[Data extracted from a collection]
★ ★ ★
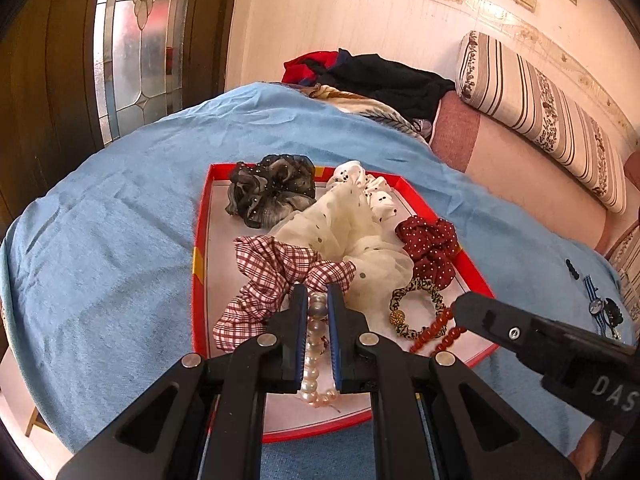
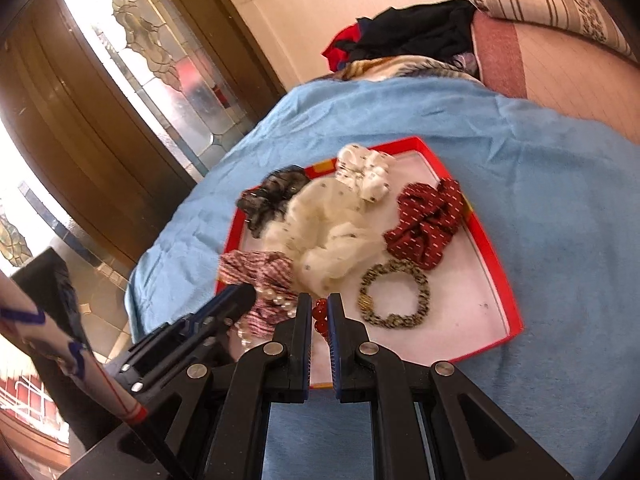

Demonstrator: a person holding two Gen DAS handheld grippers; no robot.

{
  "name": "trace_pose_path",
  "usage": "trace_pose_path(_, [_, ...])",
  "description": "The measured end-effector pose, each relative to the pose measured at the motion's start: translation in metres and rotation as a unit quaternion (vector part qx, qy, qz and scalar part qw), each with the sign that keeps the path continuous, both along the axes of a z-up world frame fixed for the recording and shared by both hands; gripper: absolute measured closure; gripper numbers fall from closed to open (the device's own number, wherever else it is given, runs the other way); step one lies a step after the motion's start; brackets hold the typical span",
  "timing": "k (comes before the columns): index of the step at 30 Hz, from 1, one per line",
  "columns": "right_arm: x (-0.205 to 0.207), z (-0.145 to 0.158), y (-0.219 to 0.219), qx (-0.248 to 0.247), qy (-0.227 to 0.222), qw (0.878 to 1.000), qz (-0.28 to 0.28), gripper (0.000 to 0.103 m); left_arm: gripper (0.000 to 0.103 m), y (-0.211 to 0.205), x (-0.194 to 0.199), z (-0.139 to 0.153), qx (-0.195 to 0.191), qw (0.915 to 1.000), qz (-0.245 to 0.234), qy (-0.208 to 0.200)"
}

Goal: Organize jewelry
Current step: 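Lower and open the left tool on the pearls while the right tool releases the red beads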

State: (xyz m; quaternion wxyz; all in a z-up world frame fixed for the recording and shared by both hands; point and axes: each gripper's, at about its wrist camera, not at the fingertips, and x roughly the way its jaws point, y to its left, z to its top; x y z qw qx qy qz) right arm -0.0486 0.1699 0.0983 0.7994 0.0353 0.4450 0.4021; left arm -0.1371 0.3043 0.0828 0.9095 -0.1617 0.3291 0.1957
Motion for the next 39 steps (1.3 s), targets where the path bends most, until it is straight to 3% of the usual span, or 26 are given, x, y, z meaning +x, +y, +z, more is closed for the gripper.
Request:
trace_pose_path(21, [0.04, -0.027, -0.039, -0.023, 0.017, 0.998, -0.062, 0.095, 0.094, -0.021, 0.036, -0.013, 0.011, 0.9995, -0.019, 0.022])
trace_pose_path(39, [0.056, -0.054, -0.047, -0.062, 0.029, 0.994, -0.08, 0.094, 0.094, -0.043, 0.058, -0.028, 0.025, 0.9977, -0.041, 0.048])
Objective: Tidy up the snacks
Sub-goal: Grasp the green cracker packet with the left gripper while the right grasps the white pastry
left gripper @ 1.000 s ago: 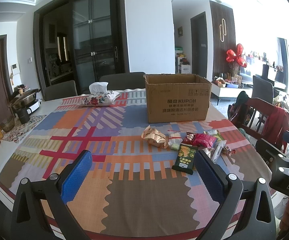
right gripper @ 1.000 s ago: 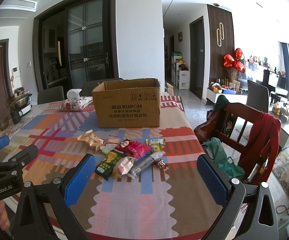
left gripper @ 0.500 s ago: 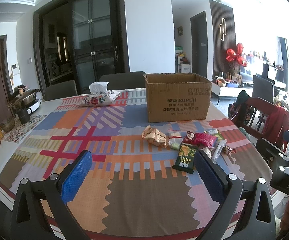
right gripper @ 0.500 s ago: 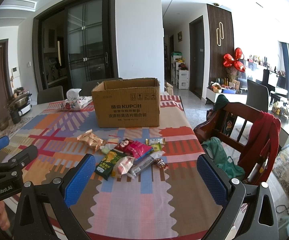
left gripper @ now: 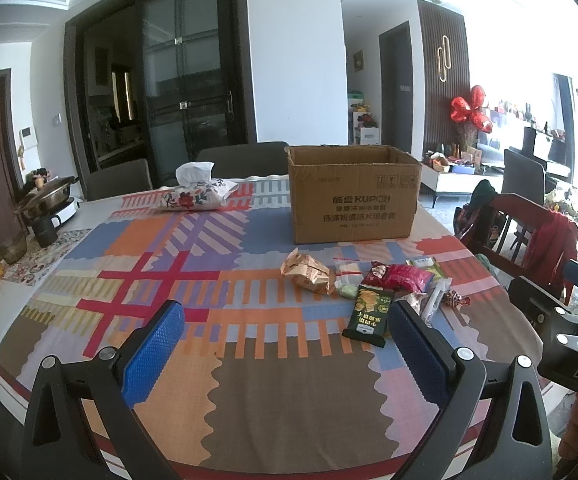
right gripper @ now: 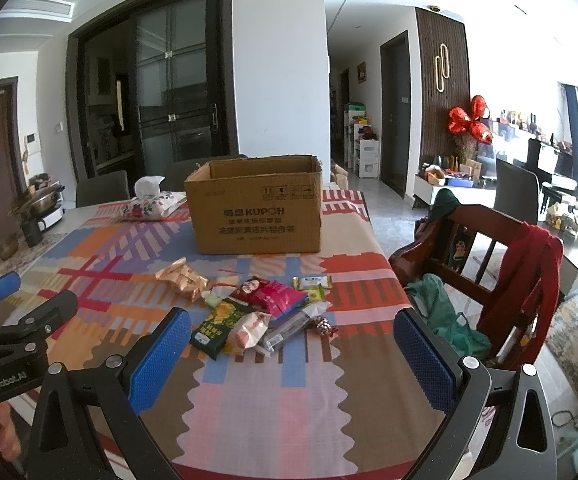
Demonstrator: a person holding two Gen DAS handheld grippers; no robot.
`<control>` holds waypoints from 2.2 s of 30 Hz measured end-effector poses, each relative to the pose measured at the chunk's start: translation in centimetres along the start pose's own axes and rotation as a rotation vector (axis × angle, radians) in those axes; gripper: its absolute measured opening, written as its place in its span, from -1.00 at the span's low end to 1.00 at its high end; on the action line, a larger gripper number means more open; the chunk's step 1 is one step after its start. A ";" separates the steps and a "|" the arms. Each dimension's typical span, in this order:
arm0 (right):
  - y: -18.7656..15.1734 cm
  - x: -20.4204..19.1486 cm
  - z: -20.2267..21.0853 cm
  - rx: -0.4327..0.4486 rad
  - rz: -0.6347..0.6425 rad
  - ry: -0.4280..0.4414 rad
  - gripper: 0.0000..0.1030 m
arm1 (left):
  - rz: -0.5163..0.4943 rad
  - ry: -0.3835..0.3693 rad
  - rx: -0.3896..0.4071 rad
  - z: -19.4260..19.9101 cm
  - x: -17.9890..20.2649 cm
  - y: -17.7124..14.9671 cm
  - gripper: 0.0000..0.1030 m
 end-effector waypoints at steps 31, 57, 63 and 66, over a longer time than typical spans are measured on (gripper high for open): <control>-4.9 -2.1 -12.7 -0.351 -0.059 0.279 0.19 | -0.005 -0.397 -0.364 -12.6 4.2 -4.7 -0.19; -8.3 -2.4 -17.6 -0.496 -0.106 0.299 -0.14 | 0.037 -0.424 -0.478 -16.1 5.5 -6.5 -0.26; -7.5 -0.7 -16.4 -0.453 -0.144 0.273 -0.20 | 0.001 -0.403 -0.476 -16.5 6.5 -6.6 -0.20; -6.7 0.0 -15.7 -0.418 -0.155 0.260 -0.23 | -0.038 -0.394 -0.475 -16.8 7.5 -6.7 -0.12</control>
Point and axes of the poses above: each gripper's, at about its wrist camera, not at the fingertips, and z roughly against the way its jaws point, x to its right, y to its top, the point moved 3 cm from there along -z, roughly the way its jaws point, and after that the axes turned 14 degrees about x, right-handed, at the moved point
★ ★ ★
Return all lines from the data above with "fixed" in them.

=== FINISHED TASK ===
  "description": "The measured end-effector pose, each relative to the pose measured at the motion's start: translation in metres and rotation as a unit quaternion (vector part qx, qy, qz and scalar part qw), each with the sign that keeps the path continuous, both along the axes of a z-up world frame fixed for the recording and shared by both hands; gripper: absolute measured closure; gripper numbers fall from closed to open (the device's own number, wherever else it is given, runs the other way); step one lies a step after the motion's start; brackets hold the typical span",
State: (xyz m; quaternion wxyz; all in a z-up world frame fixed for the recording and shared by both hands; point and axes: each gripper's, at about its wrist camera, not at the fingertips, and x roughly the way its jaws point, y to its left, z to its top; x y z qw qx qy qz) right arm -0.0486 0.1699 0.0983 0.7994 0.0353 0.4450 0.4021; left arm -0.1371 0.3043 0.0828 0.9095 -0.1617 0.3291 0.1957

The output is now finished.